モノクローナル抗体は、抗原を高度な特異性で結合できるその能力のため、研究、診断および治療用試薬として幅広く用いられている。抗原に対するその特異的結合に加えて、モノクローナル抗体は、そのFc領域を介して補体系およびエフェクター細胞を活性化し得る。抗体の生物学的特性を正確に解明するために、適切な対照が必須である。適切な対照なくしては、抗体の特異的結合活性と抗体の生化学的および生物学的な効果の間の因果関係を立証することは困難である。
本発明は、抗体の三次元構造を実質的に改変することなく抗原結合を減少させるかまたは除去する十分に特徴付けられた可変ドメインを有する、親和性が低下した新規の抗体を提供する。本発明をより簡単に理解できるようにするために、ある特定の用語および句を以下ならびに明細書全体を通して定義する。

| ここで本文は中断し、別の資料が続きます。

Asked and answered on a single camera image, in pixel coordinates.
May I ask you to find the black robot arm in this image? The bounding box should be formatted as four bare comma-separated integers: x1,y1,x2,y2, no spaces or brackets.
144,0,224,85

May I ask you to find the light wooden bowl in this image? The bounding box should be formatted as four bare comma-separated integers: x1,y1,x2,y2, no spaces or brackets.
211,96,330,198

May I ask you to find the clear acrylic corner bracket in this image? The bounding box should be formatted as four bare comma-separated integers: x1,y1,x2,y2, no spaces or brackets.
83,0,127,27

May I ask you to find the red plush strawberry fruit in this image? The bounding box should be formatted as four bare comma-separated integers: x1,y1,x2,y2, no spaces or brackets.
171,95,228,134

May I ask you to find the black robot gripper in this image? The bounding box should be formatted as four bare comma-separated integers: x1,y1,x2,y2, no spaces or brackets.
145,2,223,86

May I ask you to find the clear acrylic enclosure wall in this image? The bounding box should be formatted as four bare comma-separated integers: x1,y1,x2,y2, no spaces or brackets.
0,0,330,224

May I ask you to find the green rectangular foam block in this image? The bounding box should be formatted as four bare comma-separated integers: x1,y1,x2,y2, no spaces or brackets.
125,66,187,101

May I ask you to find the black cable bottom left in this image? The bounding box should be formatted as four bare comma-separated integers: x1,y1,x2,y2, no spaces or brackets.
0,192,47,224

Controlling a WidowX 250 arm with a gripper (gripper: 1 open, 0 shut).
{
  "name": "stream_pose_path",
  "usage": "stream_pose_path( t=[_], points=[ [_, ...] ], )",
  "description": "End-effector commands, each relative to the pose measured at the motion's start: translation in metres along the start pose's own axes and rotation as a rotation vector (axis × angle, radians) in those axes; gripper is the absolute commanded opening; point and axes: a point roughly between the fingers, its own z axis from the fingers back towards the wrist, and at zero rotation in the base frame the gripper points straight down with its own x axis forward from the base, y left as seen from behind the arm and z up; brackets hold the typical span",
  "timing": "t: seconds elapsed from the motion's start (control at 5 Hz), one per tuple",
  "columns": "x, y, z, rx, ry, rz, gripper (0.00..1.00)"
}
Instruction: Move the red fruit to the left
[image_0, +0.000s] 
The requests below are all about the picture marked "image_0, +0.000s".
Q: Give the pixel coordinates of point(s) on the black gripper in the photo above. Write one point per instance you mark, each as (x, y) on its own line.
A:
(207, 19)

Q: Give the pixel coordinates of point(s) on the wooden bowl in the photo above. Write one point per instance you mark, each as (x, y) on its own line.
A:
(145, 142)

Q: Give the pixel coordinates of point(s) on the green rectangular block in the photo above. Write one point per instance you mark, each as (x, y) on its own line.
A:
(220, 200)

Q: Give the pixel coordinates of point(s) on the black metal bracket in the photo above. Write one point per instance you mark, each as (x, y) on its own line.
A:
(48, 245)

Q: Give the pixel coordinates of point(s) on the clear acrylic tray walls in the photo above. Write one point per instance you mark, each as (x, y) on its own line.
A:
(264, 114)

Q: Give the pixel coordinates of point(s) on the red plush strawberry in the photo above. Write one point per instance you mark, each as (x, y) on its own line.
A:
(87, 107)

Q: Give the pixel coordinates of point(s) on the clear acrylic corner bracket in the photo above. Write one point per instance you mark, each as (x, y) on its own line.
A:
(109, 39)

本発明の親和性が低下した抗体は、抗原に対する結合を除去するかまたは減少させるために合理的に設計された抗体である。現時点で好ましい親和性が低下した抗体は、CDR領域を除いては全ての点で野生型(天然)抗体に類似し、かつ、野生型抗体に対して識別可能な三次元構造変化を殆ど示さない抗体である。例示的な抗体は、10倍低下した抗原に対する結合親和性を示すものである。好ましくは、親和性が低下した抗体は、100倍低下した抗原に対する結合親和性で抗原に結合する。より好ましくは、親和性が低下した抗体は、1000倍低下した抗原に対する結合親和性で抗原に結合する。最も好ましくは、親和性が低下した抗体は、抗原に対する実質的な結合を全く示さず、かつ、バックグラウンド結合レベルを超える抗原への特異的結合は検出できない。親和性は、表面プラズモン共鳴、または、放射性リガンド結合試験、または、フローサイトメトリーを含む一般的な実験方法により測定できる。本発明の親和性が低下した抗体は、抗原に対する特異的結合を保持するその野生型(天然)対応物のための対照試薬として、抗体の使用を含む多くのインビボおよびインビトロの適用において有用である。

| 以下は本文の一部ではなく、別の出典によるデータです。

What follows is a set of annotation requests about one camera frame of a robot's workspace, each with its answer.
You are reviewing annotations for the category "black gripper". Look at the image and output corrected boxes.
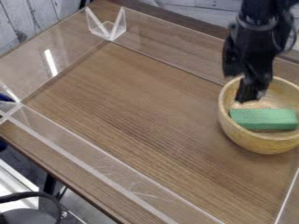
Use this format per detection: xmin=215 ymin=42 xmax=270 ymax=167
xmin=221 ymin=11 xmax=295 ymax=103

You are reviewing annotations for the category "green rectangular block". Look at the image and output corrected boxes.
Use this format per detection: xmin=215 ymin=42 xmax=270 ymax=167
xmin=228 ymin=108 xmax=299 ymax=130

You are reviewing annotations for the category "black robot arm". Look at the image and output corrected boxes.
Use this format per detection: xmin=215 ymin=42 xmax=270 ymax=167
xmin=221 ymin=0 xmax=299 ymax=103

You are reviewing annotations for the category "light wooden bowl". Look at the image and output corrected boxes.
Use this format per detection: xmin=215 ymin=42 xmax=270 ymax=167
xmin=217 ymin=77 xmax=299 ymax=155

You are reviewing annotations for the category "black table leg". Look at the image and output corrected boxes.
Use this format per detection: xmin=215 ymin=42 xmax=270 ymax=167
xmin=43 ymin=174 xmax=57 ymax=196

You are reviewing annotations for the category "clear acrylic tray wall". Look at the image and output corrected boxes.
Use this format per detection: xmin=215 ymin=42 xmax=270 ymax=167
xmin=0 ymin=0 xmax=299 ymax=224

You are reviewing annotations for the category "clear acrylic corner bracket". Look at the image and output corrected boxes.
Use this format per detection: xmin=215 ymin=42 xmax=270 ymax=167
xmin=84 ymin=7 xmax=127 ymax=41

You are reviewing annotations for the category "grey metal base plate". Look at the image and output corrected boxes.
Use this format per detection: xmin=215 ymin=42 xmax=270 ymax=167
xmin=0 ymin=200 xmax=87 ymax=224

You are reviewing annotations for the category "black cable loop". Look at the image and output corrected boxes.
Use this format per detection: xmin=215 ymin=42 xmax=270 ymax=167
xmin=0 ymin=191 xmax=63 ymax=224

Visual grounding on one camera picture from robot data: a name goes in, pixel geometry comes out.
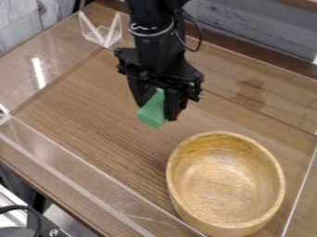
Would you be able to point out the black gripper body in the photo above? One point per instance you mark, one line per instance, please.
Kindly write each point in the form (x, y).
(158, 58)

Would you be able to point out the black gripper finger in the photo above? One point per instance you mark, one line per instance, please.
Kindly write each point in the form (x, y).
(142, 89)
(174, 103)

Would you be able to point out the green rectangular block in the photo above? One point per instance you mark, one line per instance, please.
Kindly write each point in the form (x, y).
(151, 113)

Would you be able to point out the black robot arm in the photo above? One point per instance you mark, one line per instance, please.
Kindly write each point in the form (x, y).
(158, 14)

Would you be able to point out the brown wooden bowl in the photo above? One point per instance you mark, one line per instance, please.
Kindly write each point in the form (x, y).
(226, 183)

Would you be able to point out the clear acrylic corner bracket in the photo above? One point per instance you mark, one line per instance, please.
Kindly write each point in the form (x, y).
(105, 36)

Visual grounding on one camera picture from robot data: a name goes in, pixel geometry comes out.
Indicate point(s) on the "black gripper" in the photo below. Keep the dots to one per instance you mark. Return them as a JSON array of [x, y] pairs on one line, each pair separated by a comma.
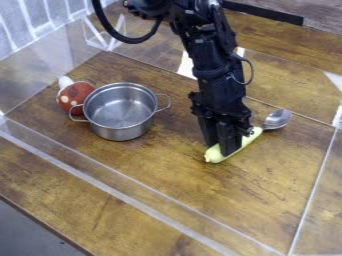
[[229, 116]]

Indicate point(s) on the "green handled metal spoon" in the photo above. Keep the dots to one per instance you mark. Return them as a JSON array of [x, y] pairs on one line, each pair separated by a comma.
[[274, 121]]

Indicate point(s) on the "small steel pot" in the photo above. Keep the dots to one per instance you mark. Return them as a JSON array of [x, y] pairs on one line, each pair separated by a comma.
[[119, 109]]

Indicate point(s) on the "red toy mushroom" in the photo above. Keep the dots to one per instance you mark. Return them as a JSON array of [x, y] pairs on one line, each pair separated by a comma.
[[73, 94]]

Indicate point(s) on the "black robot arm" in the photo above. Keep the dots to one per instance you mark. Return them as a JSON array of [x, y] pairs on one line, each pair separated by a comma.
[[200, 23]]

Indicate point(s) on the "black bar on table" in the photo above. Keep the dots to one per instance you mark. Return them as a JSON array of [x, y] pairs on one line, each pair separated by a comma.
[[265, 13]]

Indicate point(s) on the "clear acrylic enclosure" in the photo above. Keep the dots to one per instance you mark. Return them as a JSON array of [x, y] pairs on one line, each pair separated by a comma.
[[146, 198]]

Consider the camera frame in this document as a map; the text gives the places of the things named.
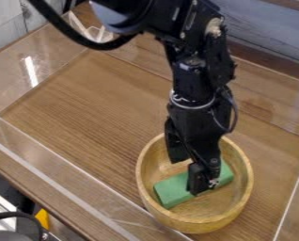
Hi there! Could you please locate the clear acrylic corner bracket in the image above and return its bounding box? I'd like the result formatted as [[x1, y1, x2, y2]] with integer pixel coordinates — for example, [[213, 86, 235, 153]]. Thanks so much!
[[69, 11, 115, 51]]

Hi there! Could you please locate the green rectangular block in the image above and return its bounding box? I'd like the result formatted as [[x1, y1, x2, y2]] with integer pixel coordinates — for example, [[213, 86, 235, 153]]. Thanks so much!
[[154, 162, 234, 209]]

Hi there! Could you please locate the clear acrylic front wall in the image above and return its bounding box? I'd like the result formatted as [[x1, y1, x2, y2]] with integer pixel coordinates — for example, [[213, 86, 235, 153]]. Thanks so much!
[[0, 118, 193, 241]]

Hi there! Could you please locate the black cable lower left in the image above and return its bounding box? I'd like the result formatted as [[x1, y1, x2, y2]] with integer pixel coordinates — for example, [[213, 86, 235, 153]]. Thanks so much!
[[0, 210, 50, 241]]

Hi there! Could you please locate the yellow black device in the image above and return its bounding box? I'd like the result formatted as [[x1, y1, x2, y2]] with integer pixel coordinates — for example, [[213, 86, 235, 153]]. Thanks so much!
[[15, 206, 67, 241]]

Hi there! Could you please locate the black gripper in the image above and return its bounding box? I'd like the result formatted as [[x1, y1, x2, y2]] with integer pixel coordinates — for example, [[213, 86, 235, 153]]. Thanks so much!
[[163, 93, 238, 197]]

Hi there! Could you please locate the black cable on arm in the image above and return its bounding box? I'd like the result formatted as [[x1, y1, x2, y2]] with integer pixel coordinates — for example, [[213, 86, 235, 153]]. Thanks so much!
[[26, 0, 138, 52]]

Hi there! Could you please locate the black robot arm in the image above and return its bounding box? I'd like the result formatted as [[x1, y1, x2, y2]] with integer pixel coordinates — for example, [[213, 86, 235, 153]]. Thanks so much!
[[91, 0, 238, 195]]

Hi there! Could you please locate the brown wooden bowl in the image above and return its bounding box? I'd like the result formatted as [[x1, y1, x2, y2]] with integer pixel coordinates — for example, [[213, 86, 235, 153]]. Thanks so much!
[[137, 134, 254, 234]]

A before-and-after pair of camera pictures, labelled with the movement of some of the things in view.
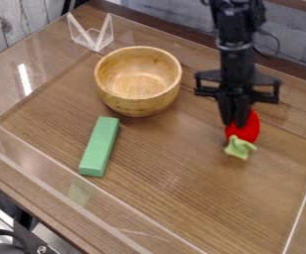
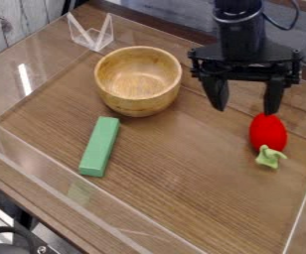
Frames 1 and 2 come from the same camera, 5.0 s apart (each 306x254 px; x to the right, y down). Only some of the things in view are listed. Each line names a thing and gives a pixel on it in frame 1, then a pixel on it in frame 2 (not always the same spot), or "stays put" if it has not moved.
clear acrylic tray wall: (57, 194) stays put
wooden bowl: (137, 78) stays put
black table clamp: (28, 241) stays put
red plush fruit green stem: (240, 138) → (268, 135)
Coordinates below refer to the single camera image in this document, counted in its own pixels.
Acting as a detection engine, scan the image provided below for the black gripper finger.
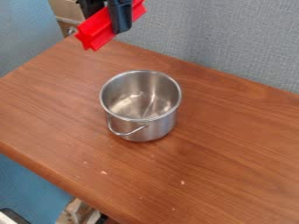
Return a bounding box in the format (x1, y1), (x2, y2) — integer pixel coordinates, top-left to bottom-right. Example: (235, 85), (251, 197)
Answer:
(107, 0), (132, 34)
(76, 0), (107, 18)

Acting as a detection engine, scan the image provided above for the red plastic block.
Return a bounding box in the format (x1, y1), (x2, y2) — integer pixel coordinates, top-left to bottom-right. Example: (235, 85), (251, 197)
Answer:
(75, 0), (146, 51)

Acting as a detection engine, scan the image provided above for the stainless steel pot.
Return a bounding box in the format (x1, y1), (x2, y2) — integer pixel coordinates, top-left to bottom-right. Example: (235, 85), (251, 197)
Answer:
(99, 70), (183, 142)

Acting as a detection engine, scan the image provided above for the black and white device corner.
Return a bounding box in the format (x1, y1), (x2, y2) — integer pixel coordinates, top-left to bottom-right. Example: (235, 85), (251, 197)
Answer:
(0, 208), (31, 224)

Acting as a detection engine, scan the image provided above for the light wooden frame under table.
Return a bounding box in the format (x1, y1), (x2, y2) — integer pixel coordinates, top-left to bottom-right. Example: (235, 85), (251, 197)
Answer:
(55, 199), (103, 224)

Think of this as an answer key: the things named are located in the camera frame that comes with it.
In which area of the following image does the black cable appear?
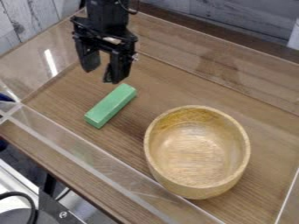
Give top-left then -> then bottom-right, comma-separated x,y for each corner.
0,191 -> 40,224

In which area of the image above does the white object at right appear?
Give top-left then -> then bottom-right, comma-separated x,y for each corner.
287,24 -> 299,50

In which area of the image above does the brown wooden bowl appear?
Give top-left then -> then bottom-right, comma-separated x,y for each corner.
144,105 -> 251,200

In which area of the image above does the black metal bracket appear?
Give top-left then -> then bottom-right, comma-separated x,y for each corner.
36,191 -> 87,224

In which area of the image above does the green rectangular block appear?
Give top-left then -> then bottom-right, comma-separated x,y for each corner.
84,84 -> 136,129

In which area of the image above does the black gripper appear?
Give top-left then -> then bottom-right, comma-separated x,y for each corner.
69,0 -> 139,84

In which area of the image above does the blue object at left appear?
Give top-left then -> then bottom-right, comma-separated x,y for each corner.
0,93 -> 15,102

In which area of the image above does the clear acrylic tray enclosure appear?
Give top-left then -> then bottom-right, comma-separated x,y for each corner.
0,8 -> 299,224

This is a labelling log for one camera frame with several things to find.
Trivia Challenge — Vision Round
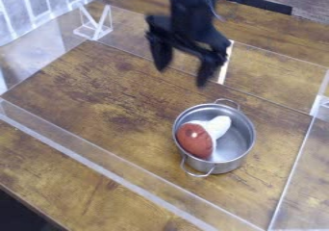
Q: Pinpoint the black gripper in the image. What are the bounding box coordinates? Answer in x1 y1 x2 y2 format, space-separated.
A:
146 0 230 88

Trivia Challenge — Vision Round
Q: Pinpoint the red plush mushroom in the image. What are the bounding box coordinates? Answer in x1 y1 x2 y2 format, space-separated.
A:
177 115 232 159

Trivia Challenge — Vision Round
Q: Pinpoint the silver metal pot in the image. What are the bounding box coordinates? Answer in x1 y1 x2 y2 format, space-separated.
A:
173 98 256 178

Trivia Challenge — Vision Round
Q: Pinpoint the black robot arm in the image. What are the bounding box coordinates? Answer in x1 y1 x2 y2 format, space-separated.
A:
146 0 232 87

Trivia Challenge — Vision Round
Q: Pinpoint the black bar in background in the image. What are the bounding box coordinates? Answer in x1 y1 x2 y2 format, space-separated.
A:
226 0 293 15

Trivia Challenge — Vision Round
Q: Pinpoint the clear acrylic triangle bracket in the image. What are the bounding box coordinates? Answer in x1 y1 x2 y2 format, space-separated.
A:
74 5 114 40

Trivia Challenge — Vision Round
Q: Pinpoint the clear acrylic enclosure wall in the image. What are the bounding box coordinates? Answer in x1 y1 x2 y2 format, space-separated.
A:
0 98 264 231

本発明の一局面は、本発明のポリペプチドをコードする単離された核酸分子、ならびに、これらのポリペプチドをコードする核酸分子を同定するためのハイブリダイゼーションプローブとして充分な核酸断片、および、核酸分子の増幅または突然変異のためのPCRプライマーとして使用するための断片と関係する。本明細書中で使用される場合、「核酸分子」または「ポリヌクレオチド」という用語は、DNA分子(例えば、cDNAまたはゲノムDNA)およびRNA分子(例えば、mRNA)および、ヌクレオチドアナログを用いて作製されたDNAまたはRNAのアナログを含むよう意図されている。核酸分子は一本鎖または二本鎖であり得るが、好ましくは二本鎖DNAである。
本発明の一局面は単離されたポリペプチドに関係する。一態様において、本発明のポリペプチドは、細胞または組織源から、標準的なタンパク質精製技術を用いた適切な精製スキームにより単離できる。別の態様においては、本発明のポリペプチドは組換えDNA技術により産生される。あるいは、本発明のポリペプチドは標準的なペプチド合成技術を用いて化学的に合成できる。

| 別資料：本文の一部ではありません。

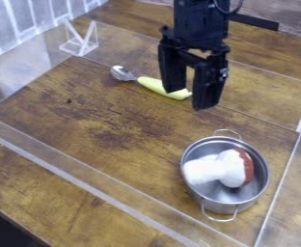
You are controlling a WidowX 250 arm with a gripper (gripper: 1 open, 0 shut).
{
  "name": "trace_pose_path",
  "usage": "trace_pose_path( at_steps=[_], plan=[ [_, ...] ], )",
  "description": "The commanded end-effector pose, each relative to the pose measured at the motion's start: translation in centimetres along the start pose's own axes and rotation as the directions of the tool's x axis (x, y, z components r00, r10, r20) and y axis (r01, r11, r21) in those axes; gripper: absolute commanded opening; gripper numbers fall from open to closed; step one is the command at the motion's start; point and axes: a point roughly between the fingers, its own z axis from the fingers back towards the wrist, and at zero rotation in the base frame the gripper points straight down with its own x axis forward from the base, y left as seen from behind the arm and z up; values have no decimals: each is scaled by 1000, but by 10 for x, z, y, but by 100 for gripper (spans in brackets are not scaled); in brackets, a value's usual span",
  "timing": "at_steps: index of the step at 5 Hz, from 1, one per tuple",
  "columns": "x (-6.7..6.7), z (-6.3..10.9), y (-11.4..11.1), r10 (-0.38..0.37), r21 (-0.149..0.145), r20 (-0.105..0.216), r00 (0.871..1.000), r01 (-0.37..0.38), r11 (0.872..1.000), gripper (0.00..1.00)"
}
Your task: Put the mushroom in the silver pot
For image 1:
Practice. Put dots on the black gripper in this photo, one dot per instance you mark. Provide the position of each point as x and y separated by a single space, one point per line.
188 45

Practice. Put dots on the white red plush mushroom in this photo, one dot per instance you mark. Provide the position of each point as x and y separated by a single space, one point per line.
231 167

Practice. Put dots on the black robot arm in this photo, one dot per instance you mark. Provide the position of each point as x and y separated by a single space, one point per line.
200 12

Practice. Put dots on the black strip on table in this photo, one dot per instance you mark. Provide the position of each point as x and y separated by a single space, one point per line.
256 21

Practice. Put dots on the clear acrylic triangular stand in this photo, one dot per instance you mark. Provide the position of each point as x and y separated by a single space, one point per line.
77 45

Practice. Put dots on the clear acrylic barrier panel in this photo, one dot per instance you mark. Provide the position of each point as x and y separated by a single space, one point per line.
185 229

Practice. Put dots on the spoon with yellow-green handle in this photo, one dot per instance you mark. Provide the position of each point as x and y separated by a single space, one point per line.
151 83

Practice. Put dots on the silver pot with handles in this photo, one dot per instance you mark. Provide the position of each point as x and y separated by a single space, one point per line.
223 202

本発明の別の局面は、本発明のポリペプチド(またはその一部)をコードする核酸分子を含有するベクター、好ましくは発現ベクターに関係する。本明細書中で使用される場合、「ベクター」という用語は、それに連結された別の核酸を運ぶことができる核酸分子を指す。ベクターの一つの型は、追加のDNAセグメントを連結することができる環状の二本鎖DNAループを指す「プラスミド」である。別の型のベクターは、ウイルスゲノム中に追加のDNAセグメントをすることが連結できるウイルスベクターである。あるベクターは、それが導入された宿主細胞中で自己複製できる(例えば、細菌の複製起点を有する細菌ベクター、および哺乳類のエピソームベクター)。その他のベクター(例えば、哺乳類の非エピソームベクター)は、宿主細胞への導入後、宿主細胞のゲノム中に組み込まれ、かつそれにより宿主ゲノムと共に複製される。さらに、あるベクターは作動可能に連結された遺伝子の発現を指示することができる。このようなベクターは本明細書中で「発現ベクター」と呼ばれる。一般に、組換えDNA技術において役立つ発現ベクターはしばしばプラスミドの形態をとる。プラスミドはベクターの最も一般的に使用される形態であるため、本明細書中において「プラスミド」および「ベクター」は互換的に使用できる。しかしながら、本発明は、同等の機能を提供するウイルスベクター(例えば、複製欠損レトロウイルス、アデノウイルスおよびアデノ関連ウイルス)等のこのような他の形態の発現ベクターも含むよう意図されている。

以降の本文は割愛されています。